5. Spatial distribution models

This page shows how you can use the Random Forest algorithm to make spatial predictions. This approach is widely used, for example to classify remote sensing data into different land cover classes. But here our objective is to predict the entire range of a species based on a set of locations where it has been observed. As an example, we use the hominid species Imaginus magnapedum (also known under the vernacular names of “bigfoot” and “sasquatch”). This species is so hard to find (at least by scientists) that its very existence is commonly denied by the mainstream media! For more information about this controversy, see the article by Lozier, Aniello and Hickerson: Predicting the distribution of Sasquatch in western North America: anything goes with ecological niche modelling.

We want to find out

  1. What the complete range of the species might be.
  2. How good (general) our model is by predicting the range of the Eastern sub-species, with data from the Western sub-species.
  3. Predict where in Mexico the creature is likely to occur.
  4. How climate change might affect its distribution.

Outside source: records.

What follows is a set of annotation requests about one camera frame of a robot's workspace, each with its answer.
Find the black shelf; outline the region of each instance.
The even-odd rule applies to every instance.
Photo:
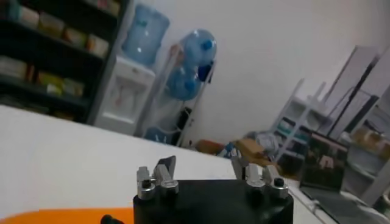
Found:
[[[0,74],[0,94],[9,94],[17,99],[27,100],[44,107],[55,108],[71,113],[82,114],[87,110],[89,101],[83,98],[49,94],[42,86],[24,80]]]
[[[83,0],[19,0],[20,4],[62,19],[67,25],[111,41],[118,20]]]
[[[9,20],[0,20],[0,55],[85,83],[96,79],[104,62],[86,49]]]

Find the water jug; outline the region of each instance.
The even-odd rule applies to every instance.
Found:
[[[217,45],[214,36],[207,30],[194,30],[181,41],[184,64],[188,67],[209,65],[215,58]]]
[[[169,19],[166,16],[148,5],[138,4],[122,45],[124,54],[142,65],[152,66],[168,27]]]

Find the white wall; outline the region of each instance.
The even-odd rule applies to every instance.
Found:
[[[163,46],[198,27],[217,39],[190,139],[227,142],[269,128],[299,78],[302,97],[322,81],[329,88],[355,45],[383,45],[382,1],[155,0],[171,20]]]

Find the clutter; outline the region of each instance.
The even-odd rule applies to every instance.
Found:
[[[268,131],[253,131],[247,134],[248,138],[254,139],[256,143],[264,148],[264,154],[270,159],[273,159],[277,150],[279,149],[279,143],[276,135]]]
[[[224,149],[220,151],[217,154],[217,156],[227,158],[227,159],[231,159],[233,156],[238,156],[240,158],[241,153],[239,152],[239,150],[236,149],[235,145],[230,142],[227,145],[225,145]]]
[[[377,154],[381,159],[390,158],[390,141],[382,134],[363,127],[355,132],[352,139],[365,150]]]

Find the shelf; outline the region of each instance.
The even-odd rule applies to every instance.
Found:
[[[83,113],[88,107],[88,100],[73,96],[57,96],[49,94],[42,86],[37,86],[23,80],[0,75],[0,94],[9,94],[17,99],[27,99],[30,102],[63,111]]]
[[[287,133],[287,132],[285,132],[285,131],[282,131],[282,130],[279,130],[279,129],[276,129],[276,131],[278,132],[278,133],[280,133],[281,135],[283,135],[284,137],[286,137],[287,138],[287,136],[289,135],[289,133]],[[305,145],[305,144],[307,144],[307,141],[305,141],[305,140],[303,140],[303,139],[300,139],[300,138],[297,138],[297,137],[292,137],[292,140],[293,141],[296,141],[296,142],[298,142],[298,143],[300,143],[300,144],[303,144],[303,145]]]
[[[19,0],[21,5],[54,15],[84,33],[93,33],[109,42],[114,38],[117,18],[83,0]]]
[[[285,118],[295,123],[299,120],[299,117],[305,110],[306,105],[302,103],[297,103],[296,101],[292,101],[290,106],[286,109]],[[301,127],[305,127],[308,130],[317,131],[321,128],[327,128],[331,126],[332,122],[329,118],[323,117],[323,114],[319,114],[314,110],[310,110],[307,115],[306,120],[303,122]]]
[[[0,55],[81,82],[93,82],[103,59],[18,22],[0,20]]]

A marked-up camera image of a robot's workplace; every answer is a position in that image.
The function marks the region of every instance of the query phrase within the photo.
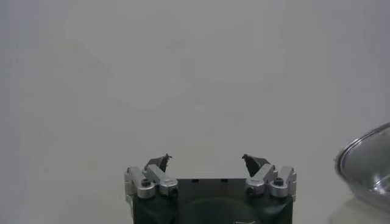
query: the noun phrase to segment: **bolt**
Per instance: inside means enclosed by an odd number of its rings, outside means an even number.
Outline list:
[[[142,187],[149,187],[150,185],[151,185],[151,181],[148,180],[148,179],[143,179],[143,180],[141,181],[141,186],[142,186]]]
[[[280,178],[280,177],[277,177],[277,178],[274,180],[274,184],[275,184],[276,186],[282,186],[284,183],[285,183],[285,182],[284,182],[283,179]]]
[[[255,189],[252,188],[252,187],[248,187],[245,191],[245,193],[248,195],[248,196],[254,196],[255,195]]]
[[[179,191],[176,188],[172,188],[172,189],[169,190],[168,196],[176,197],[178,193],[179,193]]]

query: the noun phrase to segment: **gray surface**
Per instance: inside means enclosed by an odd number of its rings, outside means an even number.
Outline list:
[[[390,2],[181,2],[0,7],[1,223],[130,223],[123,170],[166,152],[177,178],[294,166],[295,223],[355,209],[333,159],[390,120]]]

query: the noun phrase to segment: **metal bowl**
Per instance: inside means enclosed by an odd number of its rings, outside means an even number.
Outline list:
[[[390,123],[356,139],[340,152],[336,171],[358,198],[390,212]]]

In this context, this type of analysis is often referred to as ‘species distribution modeling’ or ‘ecological niche modeling’. Here is a more in-depth discussion of this technique.

Data

Observations

Here is the data for the reported observations, extracted from http://www.bfro.net/ in May 2012.

bf <- read.csv("data/bigfoot.csv")
## Warning in file(file, "rt"): cannot open file 'data/bigfoot.csv': No such
## file or directory
## Error in file(file, "rt"): cannot open the connection
dim(bf)
## Error in eval(expr, envir, enclos): object 'bf' not found
head(bf)
## Error in head(bf): object 'bf' not found

Plot the locations

plot(bf[,1:2], cex=0.5, col='red')
## Error in plot(bf[, 1:2], cex = 0.5, col = "red"): object 'bf' not found
library(maptools)
## Checking rgeos availability: TRUE
data(wrld_simpl)
plot(wrld_simpl, add=TRUE)
## Error in polypath(x = mcrds[, 1], y = mcrds[, 2], border = border, col = col, : plot.new has not been called yet

Predictors

Supervised classification often uses predictor data obtained from satellite remote sensing. But here, as is common in species distribution modeling, we use climate data. Specifically, we use ‘bioclimatic variables’, see: http://www.worldclim.org/bioclim

library(raster)
wc <- getData('worldclim', res=10, var='bio')
plot(wc[[c(1, 12)]], nr=2)

image0

Now extract climate data for the locations of our observations. That is, get data about the climate that the species likes, apparently.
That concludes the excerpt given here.